Records provided START

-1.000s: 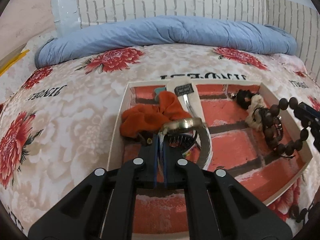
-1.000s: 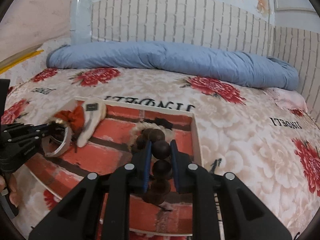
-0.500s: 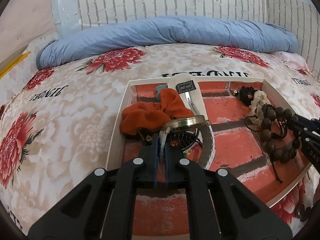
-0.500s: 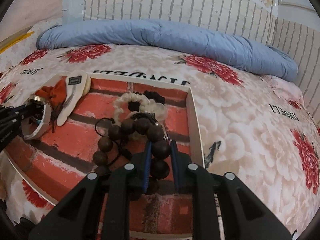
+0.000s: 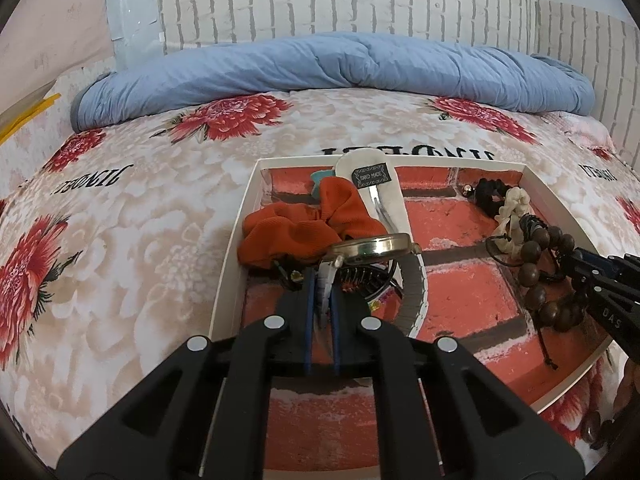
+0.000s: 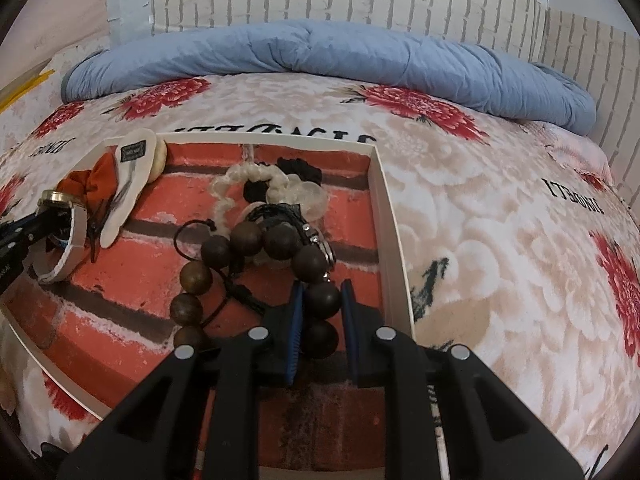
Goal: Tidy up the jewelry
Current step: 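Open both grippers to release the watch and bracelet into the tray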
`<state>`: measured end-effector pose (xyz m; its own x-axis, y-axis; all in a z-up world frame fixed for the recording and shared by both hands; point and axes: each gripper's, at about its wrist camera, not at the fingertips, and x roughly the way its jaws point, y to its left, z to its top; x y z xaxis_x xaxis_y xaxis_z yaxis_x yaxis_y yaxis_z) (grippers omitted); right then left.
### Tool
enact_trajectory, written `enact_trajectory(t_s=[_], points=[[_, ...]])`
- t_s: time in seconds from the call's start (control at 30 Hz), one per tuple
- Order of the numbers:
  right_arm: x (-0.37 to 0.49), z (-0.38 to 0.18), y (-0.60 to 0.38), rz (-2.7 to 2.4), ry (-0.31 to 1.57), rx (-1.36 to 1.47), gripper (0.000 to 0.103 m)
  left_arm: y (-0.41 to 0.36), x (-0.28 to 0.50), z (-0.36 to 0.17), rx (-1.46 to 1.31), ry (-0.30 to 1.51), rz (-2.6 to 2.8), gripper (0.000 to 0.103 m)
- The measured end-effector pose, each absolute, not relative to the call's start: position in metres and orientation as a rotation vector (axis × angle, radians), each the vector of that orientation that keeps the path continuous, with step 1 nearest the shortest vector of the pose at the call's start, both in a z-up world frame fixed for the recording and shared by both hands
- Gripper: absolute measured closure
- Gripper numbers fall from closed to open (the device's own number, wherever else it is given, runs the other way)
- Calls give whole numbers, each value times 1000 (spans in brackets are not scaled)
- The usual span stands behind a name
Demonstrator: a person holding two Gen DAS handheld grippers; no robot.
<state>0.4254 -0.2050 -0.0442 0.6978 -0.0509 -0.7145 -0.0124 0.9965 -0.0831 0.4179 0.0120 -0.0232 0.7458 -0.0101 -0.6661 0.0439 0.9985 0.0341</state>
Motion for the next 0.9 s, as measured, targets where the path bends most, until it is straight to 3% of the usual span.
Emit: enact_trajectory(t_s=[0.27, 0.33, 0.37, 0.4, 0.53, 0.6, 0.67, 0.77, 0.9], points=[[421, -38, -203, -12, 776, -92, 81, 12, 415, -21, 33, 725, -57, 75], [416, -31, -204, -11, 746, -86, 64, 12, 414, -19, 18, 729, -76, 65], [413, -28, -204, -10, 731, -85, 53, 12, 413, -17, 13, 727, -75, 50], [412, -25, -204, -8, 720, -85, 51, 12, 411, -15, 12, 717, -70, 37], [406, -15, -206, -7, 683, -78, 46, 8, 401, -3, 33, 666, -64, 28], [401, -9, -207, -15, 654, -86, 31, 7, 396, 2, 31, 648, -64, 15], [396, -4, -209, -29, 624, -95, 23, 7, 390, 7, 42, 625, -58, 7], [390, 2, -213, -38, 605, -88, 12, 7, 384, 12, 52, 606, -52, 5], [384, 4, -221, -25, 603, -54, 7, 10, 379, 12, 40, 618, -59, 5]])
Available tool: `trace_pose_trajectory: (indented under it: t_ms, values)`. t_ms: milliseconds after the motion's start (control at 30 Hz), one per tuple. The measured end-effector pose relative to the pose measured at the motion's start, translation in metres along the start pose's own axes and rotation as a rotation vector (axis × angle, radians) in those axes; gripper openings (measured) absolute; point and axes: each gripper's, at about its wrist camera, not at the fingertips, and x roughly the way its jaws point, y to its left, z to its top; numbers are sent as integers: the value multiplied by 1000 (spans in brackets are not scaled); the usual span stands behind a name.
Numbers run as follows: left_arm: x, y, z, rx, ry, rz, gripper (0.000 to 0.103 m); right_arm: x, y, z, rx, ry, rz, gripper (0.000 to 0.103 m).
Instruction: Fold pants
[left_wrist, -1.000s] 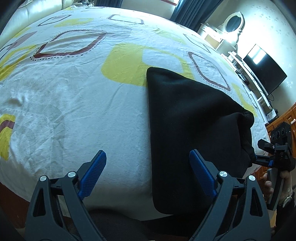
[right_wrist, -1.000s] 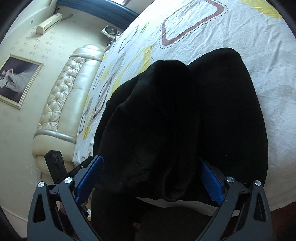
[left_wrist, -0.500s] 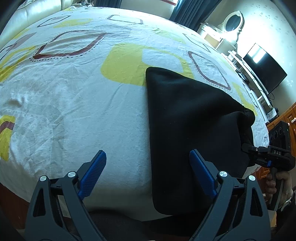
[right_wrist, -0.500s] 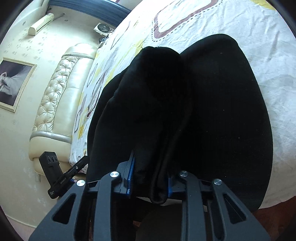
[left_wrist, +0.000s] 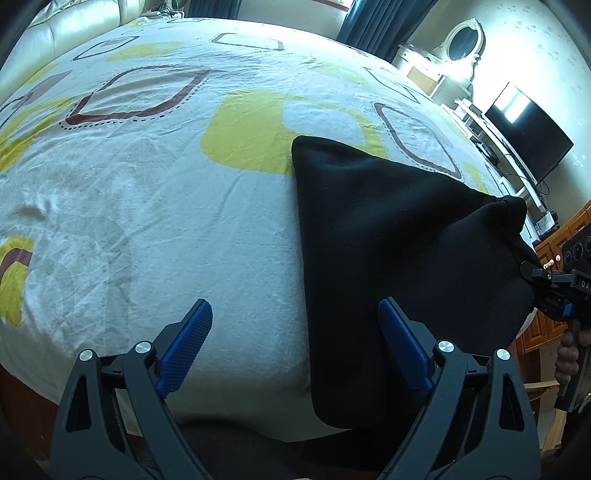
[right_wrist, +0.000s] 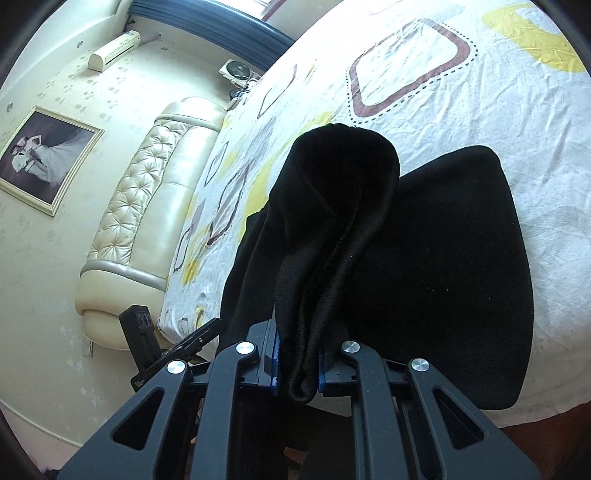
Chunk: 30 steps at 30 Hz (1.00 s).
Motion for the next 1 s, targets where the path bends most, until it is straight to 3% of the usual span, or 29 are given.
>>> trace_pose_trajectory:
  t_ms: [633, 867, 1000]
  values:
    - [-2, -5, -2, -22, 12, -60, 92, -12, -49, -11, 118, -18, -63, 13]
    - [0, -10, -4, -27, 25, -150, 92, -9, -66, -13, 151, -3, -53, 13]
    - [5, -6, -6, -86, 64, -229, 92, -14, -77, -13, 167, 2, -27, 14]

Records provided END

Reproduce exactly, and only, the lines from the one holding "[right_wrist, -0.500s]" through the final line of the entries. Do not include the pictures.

» **Answer space**:
[right_wrist, -0.500s] 
[left_wrist, +0.000s] 
[right_wrist, +0.000s] 
Chunk: 30 steps at 30 Hz (1.00 s).
Motion for the next 1 s, targets where the path bends most, until it is straight to 3% of the usual span, or 29 are given.
>>> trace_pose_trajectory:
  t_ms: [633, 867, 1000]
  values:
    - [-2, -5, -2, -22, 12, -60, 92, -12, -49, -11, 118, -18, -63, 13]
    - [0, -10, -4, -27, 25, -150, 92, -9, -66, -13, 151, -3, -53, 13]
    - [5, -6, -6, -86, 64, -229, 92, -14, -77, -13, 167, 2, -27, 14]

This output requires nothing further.